On December 20, 2017, the Company announced that it signed an agreement to acquire Tri-Valley Bank (“Tri-Valley”).  The transaction is valued at approximately $31.6 million. Tri-Valley shareholders will receive an exchange ratio of 0.0489 of a share of the Company’s common stock, or an aggregate of approximately 1.9 million shares. The exchange ratio is fixed and the aggregate and per share values of the merger consideration will fluctuate between the date of the agreement and the date that the merger is completed, which is expected in the second quarter of 2018. Based on the Company’s 20-day volume weighted average stock price of $15.76 as of December 19, 2017, the last trading day before the announcement of the transaction, total consideration for each Tri-Valley share would be $0.77. The transaction is subject to the approval of state and federal bank regulatory agencies and the shareholders of Tri-Valley and other customary closing conditions.  The Company does not need to obtain shareholder approval.  Tri-Valley is a full-service commercial bank headquartered in San Ramon, California, and serves businesses, non-profits, entrepreneurs and professionals primarily in California’s Tri-Valley area, specifically the cities and communities of Pleasanton, Livermore, Dublin, San Ramon and Danville in the counties of Contra Costa and Alameda.  At December 31, 2017, Tri-Valley had approximately $145.5 million in assets, $122.6 million in net loans and $126.6 million in deposits (unaudited). 

 

United American Bank Proposed Merger

On January 11, 2018, the Company announced that it signed an agreement to acquire United American Bank (“United American”). The transaction is valued at approximately $44.2 million.  United American common and preferred shareholders will receive an exchange ratio of 2.1644 of a share of the Company’s common stock and each common stock equivalent underlying the United American Series D Preferred Stock and Series E Preferred Stock, or an aggregate of approximately 2.8 million shares. The exchange ratio is fixed and the aggregate and per share values of the merger consideration will fluctuate between the date of the agreement and the date that the merger is completed which is expected in the second quarter of 2018. Based on the Company’s stock price of $15.65 as of January 9, 2018, the penultimate trading day before the announcement of the transaction, total consideration for each United American share would be $33.87.   Additionally, holders of Series A Preferred Stock and Series B Preferred Stock will receive $1,000 per share in cash for a total of $9.1 million at closing.  The transaction is subject to the approval of state and federal bank regulatory agencies and the shareholders of United American and other customary closing conditions.  The Company does not need to obtain shareholder approval.  United American Bank is a full-service commercial bank located in San Mateo County with full-service branches located in San Mateo, Redwood City and Half Moon Bay, California.

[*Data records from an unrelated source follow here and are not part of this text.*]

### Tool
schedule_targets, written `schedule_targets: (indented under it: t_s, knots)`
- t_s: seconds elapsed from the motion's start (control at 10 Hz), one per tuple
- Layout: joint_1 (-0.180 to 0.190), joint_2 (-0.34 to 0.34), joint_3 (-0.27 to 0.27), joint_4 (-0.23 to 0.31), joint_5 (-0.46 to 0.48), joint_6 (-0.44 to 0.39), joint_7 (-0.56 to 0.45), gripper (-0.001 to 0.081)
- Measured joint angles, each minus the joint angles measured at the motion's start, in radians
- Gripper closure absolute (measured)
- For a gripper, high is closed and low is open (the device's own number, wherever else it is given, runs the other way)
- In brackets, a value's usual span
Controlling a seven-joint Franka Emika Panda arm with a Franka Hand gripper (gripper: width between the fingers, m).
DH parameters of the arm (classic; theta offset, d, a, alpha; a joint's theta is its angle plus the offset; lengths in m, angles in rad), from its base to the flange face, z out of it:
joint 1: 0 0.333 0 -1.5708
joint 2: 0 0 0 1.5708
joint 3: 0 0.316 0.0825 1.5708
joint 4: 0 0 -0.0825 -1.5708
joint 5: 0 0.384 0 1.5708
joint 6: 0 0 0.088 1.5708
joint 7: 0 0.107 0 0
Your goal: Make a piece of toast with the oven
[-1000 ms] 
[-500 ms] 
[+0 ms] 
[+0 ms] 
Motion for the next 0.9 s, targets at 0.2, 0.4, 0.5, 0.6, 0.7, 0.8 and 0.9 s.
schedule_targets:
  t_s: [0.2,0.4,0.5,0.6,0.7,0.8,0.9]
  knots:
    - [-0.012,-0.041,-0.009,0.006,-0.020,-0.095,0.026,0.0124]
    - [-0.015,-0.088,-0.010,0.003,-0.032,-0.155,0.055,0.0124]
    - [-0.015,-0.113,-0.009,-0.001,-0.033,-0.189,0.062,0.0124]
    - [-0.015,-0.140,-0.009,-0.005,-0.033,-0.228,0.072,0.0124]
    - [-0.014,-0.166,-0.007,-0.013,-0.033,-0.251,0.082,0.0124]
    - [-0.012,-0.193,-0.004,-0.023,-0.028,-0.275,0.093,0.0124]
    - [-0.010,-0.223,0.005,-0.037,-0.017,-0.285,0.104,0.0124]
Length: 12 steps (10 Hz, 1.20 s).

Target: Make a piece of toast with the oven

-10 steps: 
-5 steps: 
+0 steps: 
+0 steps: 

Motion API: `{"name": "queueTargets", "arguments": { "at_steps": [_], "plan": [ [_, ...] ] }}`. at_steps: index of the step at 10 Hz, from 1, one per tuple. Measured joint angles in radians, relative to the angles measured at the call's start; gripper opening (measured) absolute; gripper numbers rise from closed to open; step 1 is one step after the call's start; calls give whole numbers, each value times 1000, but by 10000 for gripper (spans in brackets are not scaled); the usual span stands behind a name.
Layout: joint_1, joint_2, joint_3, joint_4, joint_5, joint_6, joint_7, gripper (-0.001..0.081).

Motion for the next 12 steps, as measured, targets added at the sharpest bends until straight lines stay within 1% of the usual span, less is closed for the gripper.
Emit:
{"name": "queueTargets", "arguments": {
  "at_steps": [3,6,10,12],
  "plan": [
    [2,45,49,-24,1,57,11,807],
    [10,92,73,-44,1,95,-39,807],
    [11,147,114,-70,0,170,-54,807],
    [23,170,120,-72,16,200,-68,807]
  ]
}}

At December 31, 2017, United American had approximately $330.3 million in assets, $225.9 million in net loans and $296.1 million in deposits (unaudited). At December 31, 2017, on a pro forma consolidated basis the combined company, including the Company, Tri-Valley and United American, would have approximately $3.3 billion in total assets, $1.9 billion in total loans, and $2.9 billion in total deposits (unaudited).